Triton is Neptune’s largest moon and is the only large moon in the solar system to orbit in the opposite direction to its planet’s rotation, this is known as a retrograde orbit.
|Mass:||2.14 × 10^22 kg (29.1% Moon)|
|Orbit Distance:||354,759 km|
|Orbit Period:||5.9 days (retrograde)|
|Surface Temperature:||-135 °C|
|Discovery Date:||October 10, 1846|
|Discovered By:||William Lassell|
Facts about Triton
- Triton is a frozen wonderland, exhibiting a strange array of terrain types. Its icy surface has craters, geysers, and rugged landscape called “cantaloupe terrain”. These all indicate some sort of activity going on inside, and cryovolcanism spouting material to the surface.
- The geysers of Triton spewing nitrogen gas out from beneath the surface into long plumes that rise as high as 8 kilometres. As a result, Triton has a very thin nitrogen atmosphere.
- The southern polar cap of Triton is covered with frozen nitrogen and methane. There may be a north polar cap as well.

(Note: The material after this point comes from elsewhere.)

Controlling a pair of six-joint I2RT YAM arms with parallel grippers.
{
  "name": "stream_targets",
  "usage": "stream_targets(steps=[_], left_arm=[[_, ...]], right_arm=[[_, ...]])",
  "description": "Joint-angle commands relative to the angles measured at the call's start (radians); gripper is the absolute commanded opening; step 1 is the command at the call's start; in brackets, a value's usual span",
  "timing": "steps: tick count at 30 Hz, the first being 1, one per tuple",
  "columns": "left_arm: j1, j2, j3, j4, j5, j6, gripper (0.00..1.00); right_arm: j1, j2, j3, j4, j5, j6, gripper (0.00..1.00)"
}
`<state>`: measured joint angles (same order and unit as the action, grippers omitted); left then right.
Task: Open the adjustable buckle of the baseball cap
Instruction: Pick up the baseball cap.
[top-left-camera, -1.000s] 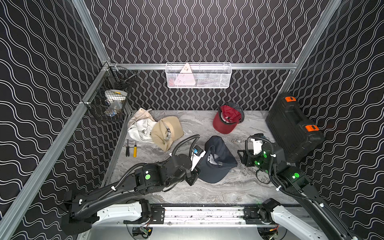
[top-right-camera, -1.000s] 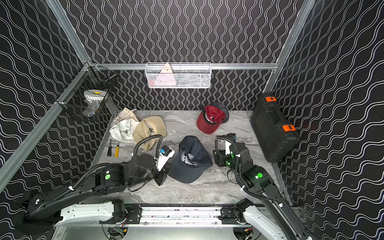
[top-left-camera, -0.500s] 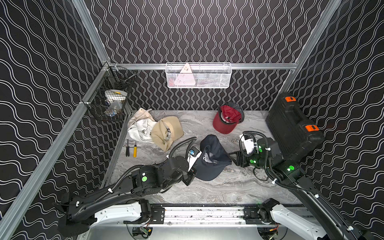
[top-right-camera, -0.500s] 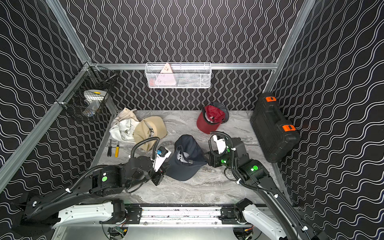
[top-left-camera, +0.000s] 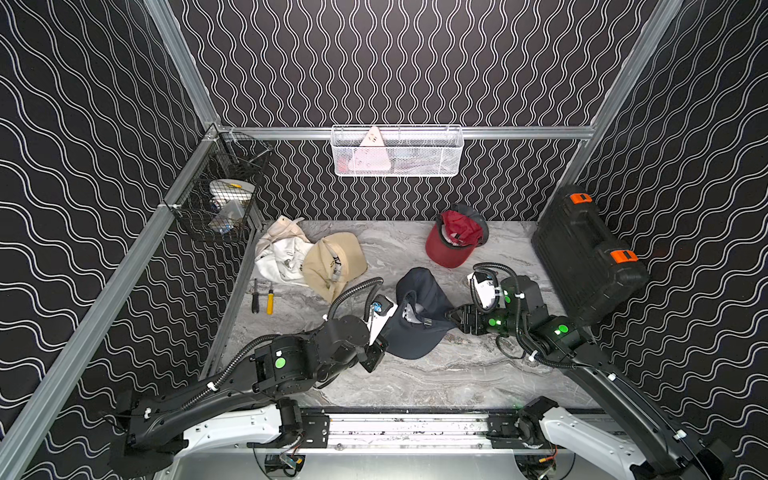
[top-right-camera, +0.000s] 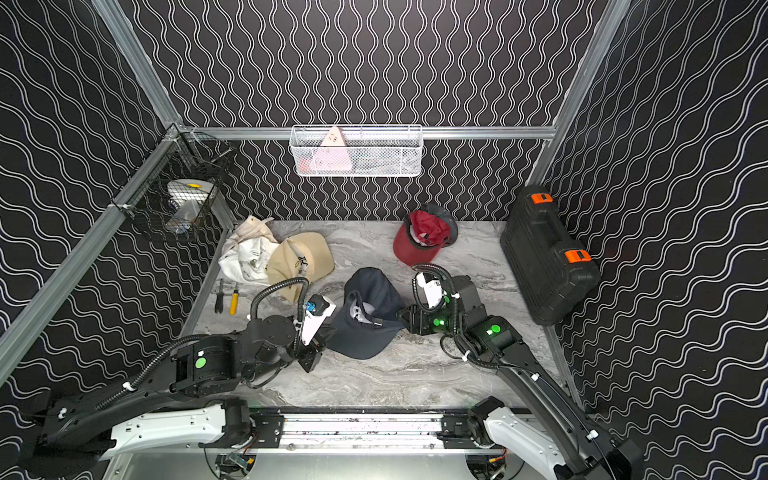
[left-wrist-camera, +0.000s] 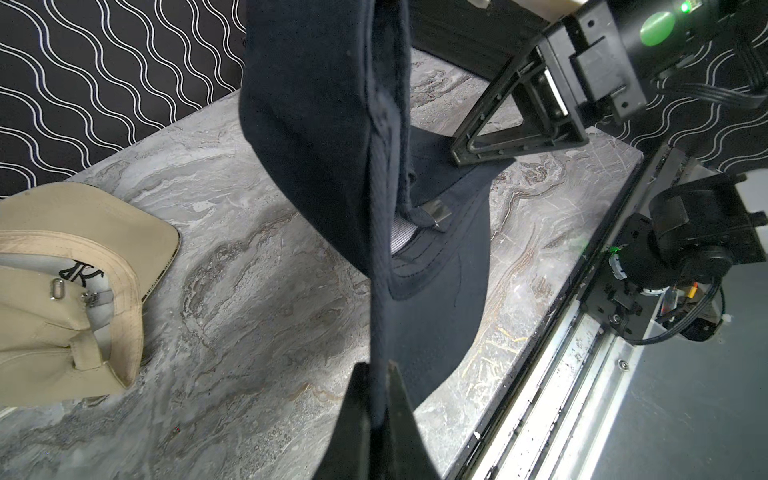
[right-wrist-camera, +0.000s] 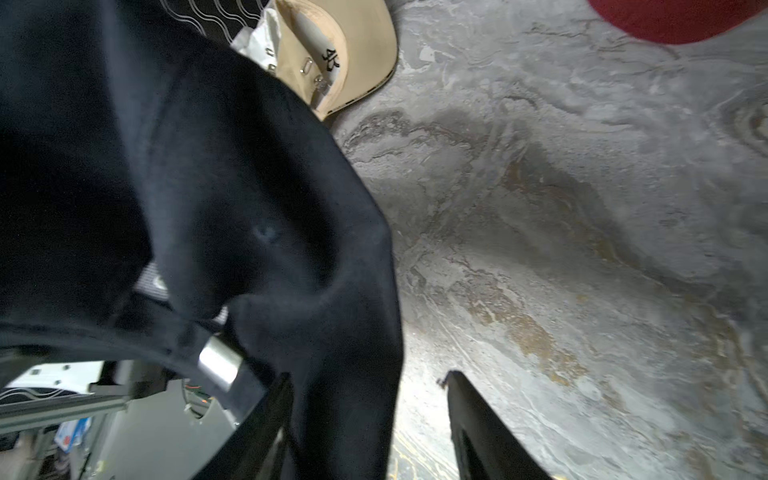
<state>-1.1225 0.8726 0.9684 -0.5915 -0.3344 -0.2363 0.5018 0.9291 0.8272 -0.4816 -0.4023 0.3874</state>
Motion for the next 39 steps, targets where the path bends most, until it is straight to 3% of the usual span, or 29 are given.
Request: stream_targets(steps=[1,9,24,27,28,34,39], left_arm=[[0.000,-0.022,-0.027,0.095,0.013,0.015,0.00],[0.000,-0.030,-0.049,0.114,0.002,0.029,0.00],[0.000,-0.071,-0.085,0.118,-0.033,0.028,0.00],[0.000,-0.050,-0.078,0.098,-0.052,0.017,0.00],[0.000,-0.043,-0.074,0.088,-0.065,0.014,0.03],[0.000,-0.028,-0.081,0.074,-0.098,0.003,0.43],[0.000,-0.024,-0.088,0.070,-0.096,-0.006,0.59]], right_arm=[[0.000,-0.002,-0.013,0.119,-0.130,0.062,0.57],[-0.008,0.019,-0.040,0.209,-0.248,0.111,0.37],[-0.025,0.004,-0.021,0.155,-0.222,0.075,0.00],[-0.028,-0.018,-0.015,0.160,-0.230,0.097,0.00],[-0.029,-0.027,-0.008,0.157,-0.233,0.103,0.00],[-0.031,-0.064,0.052,0.134,-0.239,0.118,0.00],[-0.032,-0.070,0.081,0.141,-0.258,0.127,0.00]])
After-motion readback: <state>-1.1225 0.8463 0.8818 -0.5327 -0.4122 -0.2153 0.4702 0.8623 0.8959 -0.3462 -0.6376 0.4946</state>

- Triton could be divided into layers of ice around a rocky core. The crust is largely water ice. There could be subsurface ocean of slushy or liquid water.
- Triton orbits Neptune in retrograde — that is, opposite to the direction of Neptune’s rotation on its axis. This may imply that Triton was captured by Neptune’s gravity into its inclined orbit.
- Triton rotates once on its axis as it orbits the planet. It keeps the same face toward Neptune at all times.
- Triton will wander too close to Neptune in its orbit in about 3.5 billion years, and the gravitational pull of the planet will break Triton up. The result will be a ring system.
- Voyager 2 was the only spacecraft to visit and map Triton. It flew by in 1989. There are no other missions planned to Neptune or Triton for the foreseeable future.